Mini-Budget 2022 Summary
Chancellor Kwasi Kwarteng recently announced his mini-budget, which aims to drive UK economic growth, after taking on the position just three weeks ago.
With high inflation rates, increasing consumer prices and a fall in real wages, Kwarteng confirmed the tax cuts promised by PM Liz Truss would be enacted. Speaking in the House of Commons, the chancellor announced billions of pounds of increased spending and tax cuts, which will largely benefit the richest in society.
The main points in the budget are as follows:
- Corporation Tax – Rishi Sunak’s planned increase in corporation tax to 25% was cancelled, keeping it at 19%. The UK will have the lowest rate of corporation tax in the G20 and push around £19bn a year back into the economy.
- Annual Investment Allowance – Rather than returning to £200,000 in March 2023, the £1 million allowance is to remain permanent, giving 100% tax relief to businesses on their plant and machinery investments up to the £1 million limit.
- Income Tax – Sunak’s pledge to cut income tax by 1% has been brought forward to 2023. The basic rate of income tax will be cut to 19p and the 45p additional rate, paid by the richest in the country has been abolished.
- National Insurance – The 1.25 percentage point rise in NI contributions will be reversed from the 6th of November, falling from 13.25% to 12% on earnings between the primary threshold and upper earnings limit.
- Health and Social Care – The new mini-budget claims funding for the NHS and social care will be ‘maintained at the same level’ but with uncertainty from some MPs surrounding how. The health and social care levy announced for April 2023 has been scrapped.
- Stamp Duty – The £125,000 tax free threshold will double to £250,000. The threshold for first time buyers will be increased to £425,000, and the value of the property on which first time buyers can claim relief will be raised to £625,000 which is said to be a permanent change.
- Dividends – Investors will benefit from lower dividend tax after it was announced the 1.25% increase will be reversed. As of April 2023, the rate will revert to 7.5% for basic-rate taxpayers and 32.5% for higher-rate taxpayers. The annual dividend allowance will remain the same.
- Alcohol Duty – Planned increases in rates have been cancelled with the chancellor saying alcohol duty will freeze from next year. Additional measures have been promised such as an 18-month transitional measure for wine duty and a draught relief extension to cover smaller kegs of 20 litres and above to help smaller breweries.

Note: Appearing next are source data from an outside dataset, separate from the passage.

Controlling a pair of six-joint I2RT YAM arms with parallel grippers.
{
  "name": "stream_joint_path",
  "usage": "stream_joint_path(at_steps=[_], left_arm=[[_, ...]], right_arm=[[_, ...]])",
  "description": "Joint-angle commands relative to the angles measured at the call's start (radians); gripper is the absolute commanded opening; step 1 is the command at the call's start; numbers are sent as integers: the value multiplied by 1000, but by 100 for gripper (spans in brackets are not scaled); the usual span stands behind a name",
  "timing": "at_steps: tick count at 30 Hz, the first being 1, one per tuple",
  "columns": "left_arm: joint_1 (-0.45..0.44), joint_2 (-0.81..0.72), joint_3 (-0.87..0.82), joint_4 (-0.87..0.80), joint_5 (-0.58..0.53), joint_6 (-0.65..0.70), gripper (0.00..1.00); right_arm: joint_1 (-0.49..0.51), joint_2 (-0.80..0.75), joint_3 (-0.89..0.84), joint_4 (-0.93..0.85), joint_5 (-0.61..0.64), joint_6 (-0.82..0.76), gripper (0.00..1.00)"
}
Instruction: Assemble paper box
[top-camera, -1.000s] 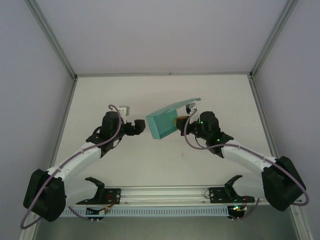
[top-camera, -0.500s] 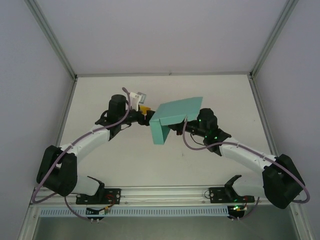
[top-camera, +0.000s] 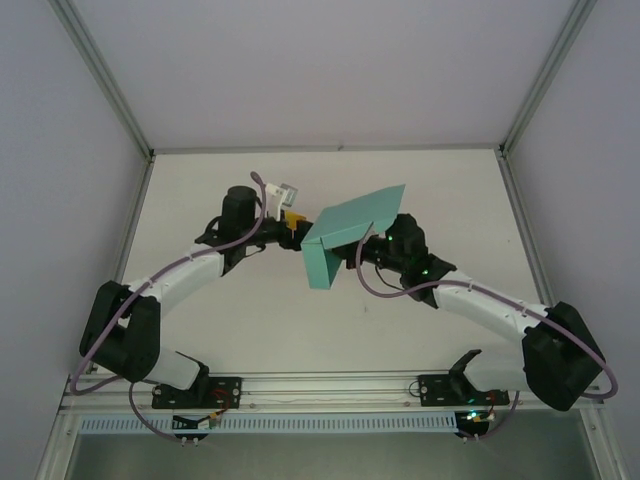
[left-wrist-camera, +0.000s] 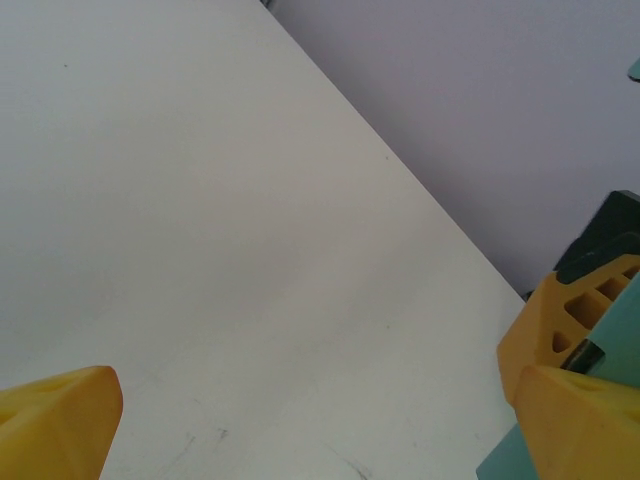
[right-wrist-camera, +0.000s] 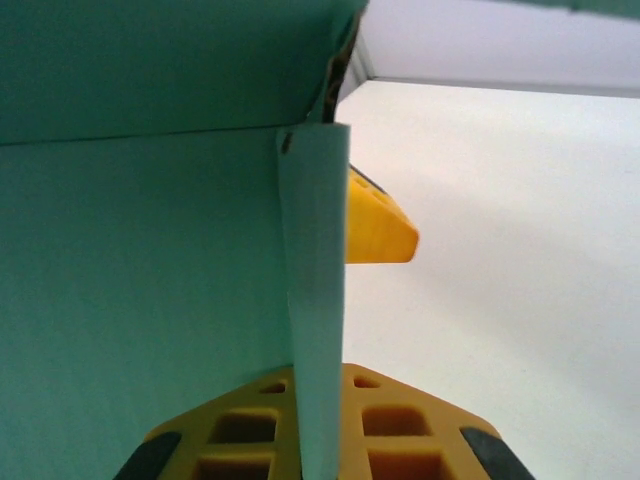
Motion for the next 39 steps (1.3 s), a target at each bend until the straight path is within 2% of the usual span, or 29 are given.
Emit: stream_joint_path(at_steps=[1, 5, 9, 13, 16, 18, 23, 25, 27, 32, 35, 37, 39], left_arm=[[-50, 11, 26, -12, 78, 48, 100], [-58, 12, 28, -5, 77, 41, 100], [-61, 15, 35, -4, 68, 42, 100], [-62, 9, 50, -22, 54, 45, 100], [-63, -7, 49, -16, 57, 46, 100], [-64, -13, 46, -16, 56, 48, 100], [-64, -18, 50, -56, -3, 78, 100], [-63, -23, 52, -97, -104, 82, 100], [-63, -39, 60, -175, -253, 70, 100], [-56, -116, 15, -333, -699, -1, 100], [-50, -155, 32, -522, -983, -64, 100], [-50, -175, 44, -631, -1145, -98, 100], [-48, -191, 53, -709, -1255, -125, 100]], right_arm=[[80, 51, 111, -93, 254, -62, 0], [92, 128, 198, -253, 553, 37, 0], [111, 196, 239, -304, 716, 87, 0], [133, 269, 299, -368, 837, 74, 0], [149, 335, 366, -450, 973, 54, 0], [155, 355, 383, -472, 998, 60, 0], [156, 322, 349, -414, 924, 51, 0], [155, 270, 323, -402, 872, 59, 0], [155, 212, 302, -418, 851, 71, 0], [155, 103, 291, -645, 813, 184, 0], [156, 114, 293, -772, 833, 258, 0], [155, 161, 315, -854, 832, 303, 3], [155, 224, 343, -917, 822, 342, 4]])
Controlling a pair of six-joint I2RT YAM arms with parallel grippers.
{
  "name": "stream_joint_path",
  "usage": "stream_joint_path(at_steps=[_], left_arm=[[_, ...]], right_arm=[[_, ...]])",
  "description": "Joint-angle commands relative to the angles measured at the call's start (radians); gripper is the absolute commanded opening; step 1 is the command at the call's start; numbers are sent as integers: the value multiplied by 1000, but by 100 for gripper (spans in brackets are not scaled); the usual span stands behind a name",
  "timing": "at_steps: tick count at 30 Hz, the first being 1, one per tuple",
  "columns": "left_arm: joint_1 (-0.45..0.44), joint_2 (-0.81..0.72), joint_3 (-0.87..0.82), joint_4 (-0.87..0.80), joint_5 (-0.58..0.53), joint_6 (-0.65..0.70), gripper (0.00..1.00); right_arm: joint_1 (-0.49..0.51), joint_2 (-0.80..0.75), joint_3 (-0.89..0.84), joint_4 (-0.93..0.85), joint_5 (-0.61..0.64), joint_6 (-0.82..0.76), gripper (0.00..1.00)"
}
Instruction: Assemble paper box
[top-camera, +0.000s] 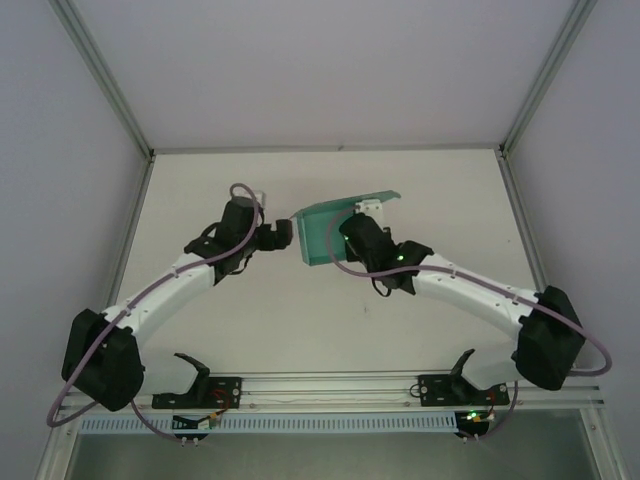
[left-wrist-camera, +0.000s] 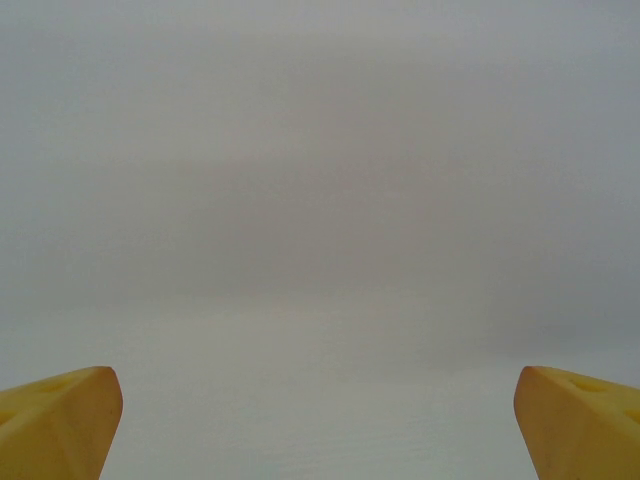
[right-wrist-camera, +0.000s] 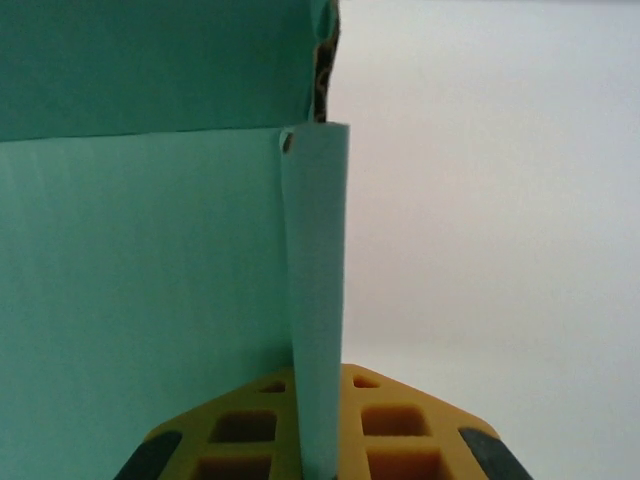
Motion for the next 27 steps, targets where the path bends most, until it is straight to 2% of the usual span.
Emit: stream_joint_path(at_steps=[1, 4, 9, 14, 18, 20, 23, 27], left_arm=[[6, -33, 30, -241, -356, -81, 100], [8, -63, 11, -257, -393, -85, 100], [8, -93, -30, -207, -325, -58, 100], [10, -95, -39, -189, -295, -35, 100], [10, -85, -43, -176, -283, -22, 100], [9, -76, -38, -173, -278, -17, 100], [9, -59, -30, -166, -270, -13, 100], [9, -47, -27, -149, -229, -1, 100]], right_arm=[[-2, 110, 49, -190, -19, 118, 2], [-5, 228, 89, -206, -45, 152, 0], [-7, 429, 209, -292, -99, 198, 0], [-7, 523, 262, -328, -156, 222, 2], [-14, 591, 298, -391, -154, 269, 5], [-15, 607, 303, -397, -158, 265, 9], [-16, 597, 294, -375, -164, 259, 24], [-18, 546, 279, -344, -161, 258, 30]])
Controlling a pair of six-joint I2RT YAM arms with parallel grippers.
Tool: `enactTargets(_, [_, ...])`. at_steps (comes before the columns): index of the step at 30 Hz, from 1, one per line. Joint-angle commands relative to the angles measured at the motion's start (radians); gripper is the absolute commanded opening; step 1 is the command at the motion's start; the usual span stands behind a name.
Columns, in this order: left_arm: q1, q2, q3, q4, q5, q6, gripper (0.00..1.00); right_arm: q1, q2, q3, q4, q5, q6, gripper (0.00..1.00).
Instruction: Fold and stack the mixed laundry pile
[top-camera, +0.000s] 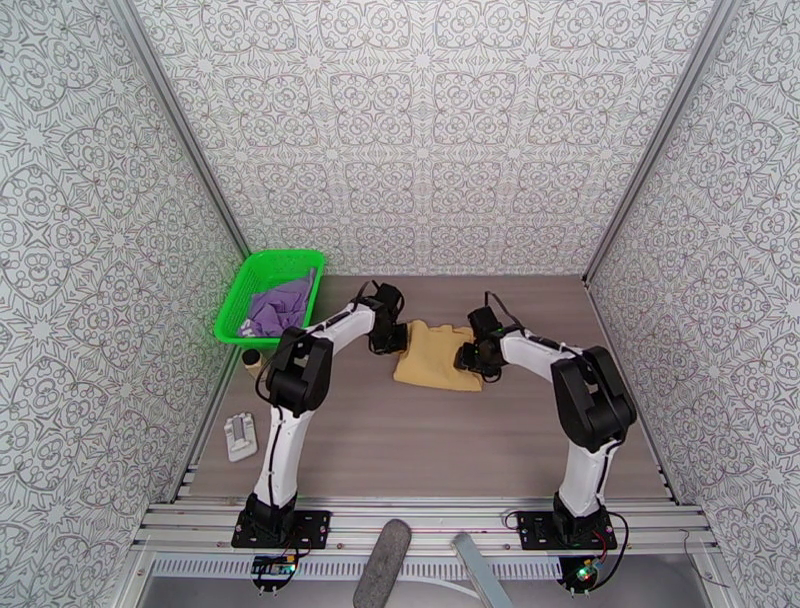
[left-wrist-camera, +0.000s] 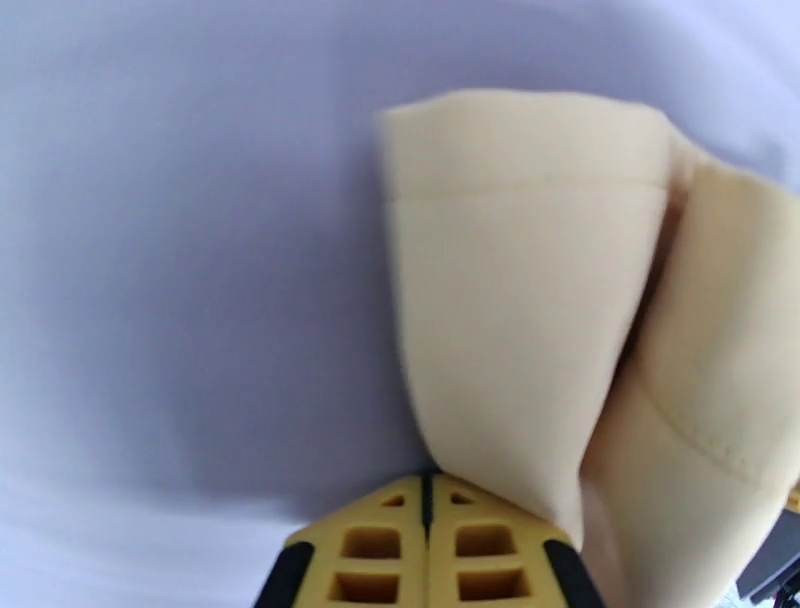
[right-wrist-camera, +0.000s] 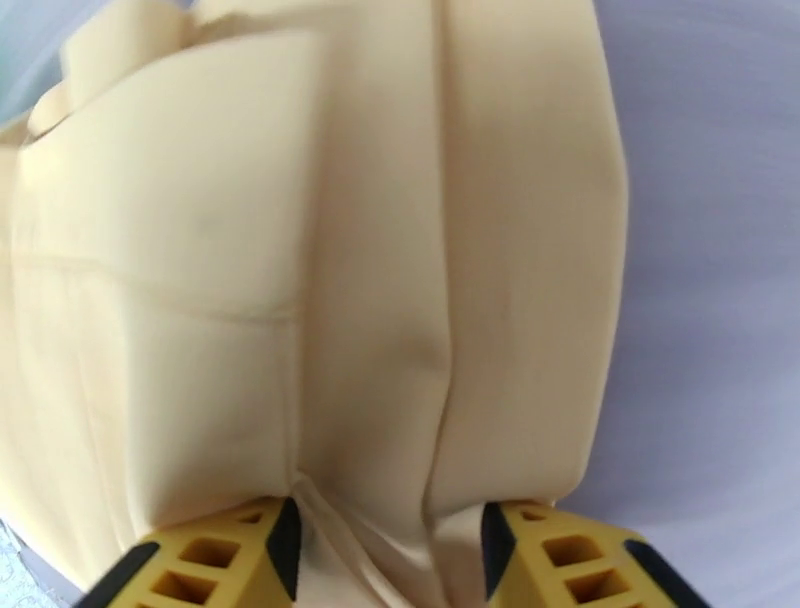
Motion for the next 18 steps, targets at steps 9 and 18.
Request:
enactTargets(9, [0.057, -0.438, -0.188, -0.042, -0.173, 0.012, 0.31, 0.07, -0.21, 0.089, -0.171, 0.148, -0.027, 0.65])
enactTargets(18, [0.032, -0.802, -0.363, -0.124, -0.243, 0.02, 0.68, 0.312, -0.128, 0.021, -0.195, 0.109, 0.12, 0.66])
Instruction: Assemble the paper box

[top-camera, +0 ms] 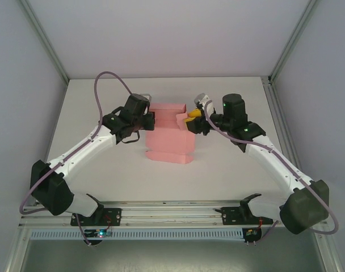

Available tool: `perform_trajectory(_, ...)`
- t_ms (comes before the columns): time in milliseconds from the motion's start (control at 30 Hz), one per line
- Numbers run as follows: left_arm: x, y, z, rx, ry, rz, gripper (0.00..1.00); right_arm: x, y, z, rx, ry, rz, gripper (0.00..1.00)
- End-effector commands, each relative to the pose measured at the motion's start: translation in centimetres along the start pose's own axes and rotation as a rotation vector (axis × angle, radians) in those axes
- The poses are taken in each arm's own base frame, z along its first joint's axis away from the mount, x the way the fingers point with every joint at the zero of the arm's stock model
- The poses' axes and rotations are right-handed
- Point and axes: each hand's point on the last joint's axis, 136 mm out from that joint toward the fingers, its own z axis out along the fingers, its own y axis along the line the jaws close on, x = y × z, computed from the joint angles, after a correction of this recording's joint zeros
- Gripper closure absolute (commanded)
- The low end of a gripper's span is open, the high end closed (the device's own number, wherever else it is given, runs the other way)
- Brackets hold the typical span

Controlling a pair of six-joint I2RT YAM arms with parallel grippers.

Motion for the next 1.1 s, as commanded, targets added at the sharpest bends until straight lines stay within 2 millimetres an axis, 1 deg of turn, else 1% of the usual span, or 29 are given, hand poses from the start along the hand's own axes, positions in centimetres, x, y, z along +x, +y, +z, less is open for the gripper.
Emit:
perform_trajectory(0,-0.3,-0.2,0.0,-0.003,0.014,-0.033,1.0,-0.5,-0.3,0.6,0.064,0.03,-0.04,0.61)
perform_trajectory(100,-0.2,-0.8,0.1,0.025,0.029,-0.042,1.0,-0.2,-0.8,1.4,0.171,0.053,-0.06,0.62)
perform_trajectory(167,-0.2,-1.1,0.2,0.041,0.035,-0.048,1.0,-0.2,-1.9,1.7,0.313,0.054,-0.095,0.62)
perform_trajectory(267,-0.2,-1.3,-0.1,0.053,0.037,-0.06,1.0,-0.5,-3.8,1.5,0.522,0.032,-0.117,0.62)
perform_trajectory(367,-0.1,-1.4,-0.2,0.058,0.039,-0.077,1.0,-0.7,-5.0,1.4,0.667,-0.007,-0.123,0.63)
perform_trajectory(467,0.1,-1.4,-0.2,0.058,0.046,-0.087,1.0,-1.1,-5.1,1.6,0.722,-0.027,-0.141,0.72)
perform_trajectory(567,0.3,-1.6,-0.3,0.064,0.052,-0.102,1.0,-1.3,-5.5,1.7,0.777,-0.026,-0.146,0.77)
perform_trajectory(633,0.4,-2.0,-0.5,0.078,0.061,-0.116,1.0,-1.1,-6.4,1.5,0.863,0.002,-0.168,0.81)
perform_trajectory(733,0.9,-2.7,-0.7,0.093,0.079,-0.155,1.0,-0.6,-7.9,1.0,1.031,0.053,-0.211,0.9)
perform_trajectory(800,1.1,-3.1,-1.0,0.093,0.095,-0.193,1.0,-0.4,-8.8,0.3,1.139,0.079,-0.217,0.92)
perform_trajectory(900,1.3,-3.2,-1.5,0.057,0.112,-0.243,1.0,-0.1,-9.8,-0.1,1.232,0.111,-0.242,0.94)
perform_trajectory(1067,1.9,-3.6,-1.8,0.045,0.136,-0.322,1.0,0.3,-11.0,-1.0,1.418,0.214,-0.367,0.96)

- Pension Investments – The government will change regulations in order to increase investment by pension funds into UK assets.
- Bankers’ Bonus Cap – Unlimited bonuses for bankers will be allowed after the cap introduced after the 2008 financial crash is axed.
- IR35 – Kwarteng announced the government will scrap the 2017 and 2021 reforms to the IR35 off-payroll working rules which is said to be a victory for contractors after previous changes created havoc for independent workers.
- Investment Zones – The chancellor announced the creation of 38 investment zones across the UK. These areas will have lower taxation and liberalised planning laws.
In response to the tax cuts put forward in the mini-budget by Kwarteng, the Bank of England has warned that significant increases in interest rates will be implemented. This will have a huge impact on current mortgage rates and UK houseowners who may struggle to make payments. To achieve growth, the introduced measures must, and do, boost demand however there are concerns that interest rates will continue to rise in the long term to offset this.
Whilst tax cuts will hopefully provide some short term relief as people attempt to navigate the cost of living crisis, criticisms of the chancellor's mini-budget included the fact that it will do little to benefit Britain’s workforce and the take home pay of lower earners will see little increase.